Exercise 1: Read Assembly Code

Here is a simple assembly function. Write what it does in C:

func:
    mov x1, #0
loop:
    cmp x1, #10
    b.ge done
    add x0, x0, x1
    add x1, x1, #1
    b loop
done:
    ret

Exercise 2: Write Assembly

Write an assembly function called strcpy_asm that copies a null-terminated string from x0 (source) to x1 (destination). Use LDRB, STRB, CBZ, and post-index addressing.

Exercise 3: Stack Operations

Write an assembly function that takes three arguments (x0, x1, x2), saves them on the stack, calls another function, and then returns the original value of x0. Use the frame pointer.

Exercise 4: Inline Assembly

Write a C function uint64_t read_ttbr0_el1(void) that reads the TTBR0_EL1 register using inline assembly and returns the value.

Exercise 5: Loop with Conditional

Write an assembly function that counts the number of set bits in x0 and returns the count in x0. Use a loop, LSR, and AND to test each bit. This is also called a population count (popcount).

Exercise 6: Understanding Our start.S (Challenge)

Modify start.S to also clear the BSS section before calling kernel_main. BSS starts at label _bss_start and ends at _bss_end. You will need to write a loop that stores zero to each 8-byte word in that range.

5.13 Summary

In this chapter, we learned what assembly language is and why a kernel needs it. The kernel uses assembly for things that C cannot do directly: setting up the initial environment, handling exceptions, switching between processes, and controlling CPU hardware.

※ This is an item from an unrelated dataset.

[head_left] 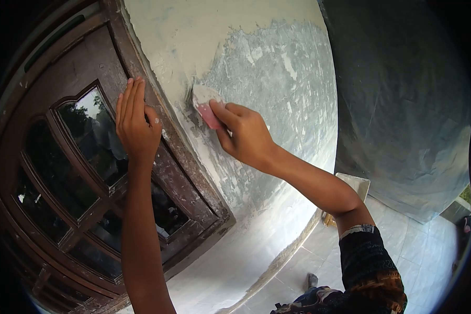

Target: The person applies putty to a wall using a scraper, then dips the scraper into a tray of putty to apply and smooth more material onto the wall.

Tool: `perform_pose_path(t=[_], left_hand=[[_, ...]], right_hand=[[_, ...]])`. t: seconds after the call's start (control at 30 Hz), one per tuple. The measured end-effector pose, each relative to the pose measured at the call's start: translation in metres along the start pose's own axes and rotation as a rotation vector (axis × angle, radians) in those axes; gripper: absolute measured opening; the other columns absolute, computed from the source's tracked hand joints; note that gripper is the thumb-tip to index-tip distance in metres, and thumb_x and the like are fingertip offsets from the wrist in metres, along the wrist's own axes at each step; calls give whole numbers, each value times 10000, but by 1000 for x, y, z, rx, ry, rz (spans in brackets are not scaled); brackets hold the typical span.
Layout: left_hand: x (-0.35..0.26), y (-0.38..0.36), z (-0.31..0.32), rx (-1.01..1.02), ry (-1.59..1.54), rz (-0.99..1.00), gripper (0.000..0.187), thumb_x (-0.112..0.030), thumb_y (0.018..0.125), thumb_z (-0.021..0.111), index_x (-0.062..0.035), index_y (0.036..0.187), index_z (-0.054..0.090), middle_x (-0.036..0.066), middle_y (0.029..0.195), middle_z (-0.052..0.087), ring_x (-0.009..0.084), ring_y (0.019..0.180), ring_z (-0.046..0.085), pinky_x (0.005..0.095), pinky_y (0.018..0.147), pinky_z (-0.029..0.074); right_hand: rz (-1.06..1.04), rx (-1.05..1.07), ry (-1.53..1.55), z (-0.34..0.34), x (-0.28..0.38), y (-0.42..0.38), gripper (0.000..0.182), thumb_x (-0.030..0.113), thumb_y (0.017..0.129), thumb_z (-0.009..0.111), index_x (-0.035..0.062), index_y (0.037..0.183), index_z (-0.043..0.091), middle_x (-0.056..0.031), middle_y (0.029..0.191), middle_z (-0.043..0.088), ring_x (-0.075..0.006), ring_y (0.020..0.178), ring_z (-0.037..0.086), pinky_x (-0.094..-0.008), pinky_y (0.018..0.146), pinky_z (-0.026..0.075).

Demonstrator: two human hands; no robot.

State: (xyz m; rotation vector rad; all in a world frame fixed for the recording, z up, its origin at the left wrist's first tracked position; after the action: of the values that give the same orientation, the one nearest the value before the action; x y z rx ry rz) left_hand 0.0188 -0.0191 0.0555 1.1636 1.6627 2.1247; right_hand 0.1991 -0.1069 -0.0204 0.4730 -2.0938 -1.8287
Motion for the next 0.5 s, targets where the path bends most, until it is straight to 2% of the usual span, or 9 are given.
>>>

We covered the main categories of ARM64 instructions:

  • Data movement: MOV, LDR, STR, STP, LDP with various addressing modes
  • Arithmetic: ADD, SUB, MUL, UDIV, SDIV and their flag-setting variants
  • Logical: AND, ORR, EOR, BIC with optional shifts
  • Control flow: B, B.cond, BL, RET, CBZ, CBNZ
  • System: MRS, MSR, SVC, ERET, WFI, DSB, ISB

We examined how the stack works, how to use frame pointers, and how to push and pop registers correctly. We saw how inline assembly lets us use assembly instructions directly in C code for short operations.

Finally, we looked at the actual assembly code in our kernel: the entry point, exception vector table, and common patterns. These will appear throughout the rest of the book as we build each subsystem.

In the next chapter, we will learn how to write C code specifically for kernel development, including the freestanding environment, volatile access, and linker scripts.